Ectopic acromegaly is rare, accounting for less than 1% of all cases of acromegaly.Ectopic acromegaly is almost always due to extra-pituitary GHRH secretion, mainly from neuroendocrine tumours of pancreatic or bronchial origin.Differentiating between acromegaly of pituitary origin and ectopic acromegaly can cause diagnostic challenges due to similarities in clinical presentation and biochemistry.Serum GHRH can be a useful diagnostic tool to diagnose ectopic acromegaly.Pituitary imaging is crucial to differentiate between a pituitary adenoma and pituitary hyperplasia, which is a common finding in ectopic acromegaly.Diagnosing ectopic acromegaly is pivotal to avoid unnecessary interventions to the pituitary and preserve normal pituitary function.

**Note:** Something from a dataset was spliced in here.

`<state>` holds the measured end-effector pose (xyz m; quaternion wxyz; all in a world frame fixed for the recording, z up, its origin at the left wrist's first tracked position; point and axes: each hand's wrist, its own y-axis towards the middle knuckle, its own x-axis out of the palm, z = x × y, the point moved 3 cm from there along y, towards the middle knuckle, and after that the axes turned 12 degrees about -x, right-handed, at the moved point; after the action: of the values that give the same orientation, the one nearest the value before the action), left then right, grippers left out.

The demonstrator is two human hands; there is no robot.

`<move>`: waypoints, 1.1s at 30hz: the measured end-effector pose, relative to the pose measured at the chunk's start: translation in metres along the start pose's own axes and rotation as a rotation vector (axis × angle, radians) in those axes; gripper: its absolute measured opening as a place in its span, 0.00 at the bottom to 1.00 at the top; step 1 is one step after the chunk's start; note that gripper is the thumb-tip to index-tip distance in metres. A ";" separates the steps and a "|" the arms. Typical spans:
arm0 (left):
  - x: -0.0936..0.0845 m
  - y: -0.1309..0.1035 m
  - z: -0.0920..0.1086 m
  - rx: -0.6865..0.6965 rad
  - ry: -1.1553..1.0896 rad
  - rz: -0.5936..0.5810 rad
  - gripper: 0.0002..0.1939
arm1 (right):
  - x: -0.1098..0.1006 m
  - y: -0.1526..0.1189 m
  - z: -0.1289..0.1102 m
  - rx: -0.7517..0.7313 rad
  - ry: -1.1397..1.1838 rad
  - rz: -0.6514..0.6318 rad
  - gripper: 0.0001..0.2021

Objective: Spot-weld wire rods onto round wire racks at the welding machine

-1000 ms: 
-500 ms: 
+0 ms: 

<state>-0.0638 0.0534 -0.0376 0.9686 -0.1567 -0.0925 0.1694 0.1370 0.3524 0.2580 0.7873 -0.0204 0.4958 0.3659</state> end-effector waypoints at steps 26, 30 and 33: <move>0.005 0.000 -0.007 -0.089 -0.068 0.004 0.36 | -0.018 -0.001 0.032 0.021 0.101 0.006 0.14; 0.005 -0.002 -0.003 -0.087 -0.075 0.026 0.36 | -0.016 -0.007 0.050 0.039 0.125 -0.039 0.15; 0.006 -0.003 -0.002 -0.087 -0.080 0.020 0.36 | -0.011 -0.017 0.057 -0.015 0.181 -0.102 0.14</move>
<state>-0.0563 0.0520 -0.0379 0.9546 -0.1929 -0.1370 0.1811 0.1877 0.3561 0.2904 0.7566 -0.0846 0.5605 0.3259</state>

一名30岁男性患者表现出肢端肥大症的典型临床特征,生长激素水平升高,口服葡萄糖耐量试验期间未被抑制。基于CT扫描(其显示为垂体大腺瘤),其肢端肥大症最初被认为起源于垂体。尽管进行了两次经蝶窦手术、颅部放疗以及使用溴隐亭和奥曲肽的治疗期,但他的肢端肥大症在临床和生化方面仍处于活跃状态。在初次就诊5年后,作为脊柱手术常规术前评估的一部分进行胸部X线检查时偶然发现肺部有一个肿块。经证实这是一个支气管类癌肿瘤,通过免疫组织化学检测,其生长激素释放激素(GHRH)和2型生长抑素受体呈强阳性。对垂体标本的重新检查确定为垂体生长激素增生症。右下叶和中叶切除术后患者的肢端肥大症完全缓解。支气管类癌肿瘤成功切除17年后,患者仍每年接受内分泌随访,以监测其在最初垂体干预后出现的垂体功能减退,同时没有肢端肥大症活跃或类癌肿瘤复发的证据。异位性肢端肥大症极为罕见,占所有肢端肥大症病例的不到1%。我们的病例突出了区分异位性肢端肥大症和垂体源性肢端肥大症的诊断挑战,并强调了避免不必要的垂体手术和放疗的重要性。讨论了实验室检查、影像学和组织学作为诊断工具的作用。
异位性肢端肥大症罕见,占所有肢端肥大症病例的不到1%。异位性肢端肥大症几乎总是由于垂体外GHRH分泌,主要来自胰腺或支气管起源的神经内分泌肿瘤。由于临床表现和生化方面的相似性,区分垂体源性肢端肥大症和异位性肢端肥大症可能会带来诊断挑战。血清GHRH可能是诊断异位性肢端肥大症的有用诊断工具。垂体影像学对于区分垂体腺瘤和垂体增生症至关重要,垂体增生症在异位性肢端肥大症中是常见发现。诊断异位性肢端肥大症对于避免对垂体进行不必要的干预并保留正常垂体功能至关重要。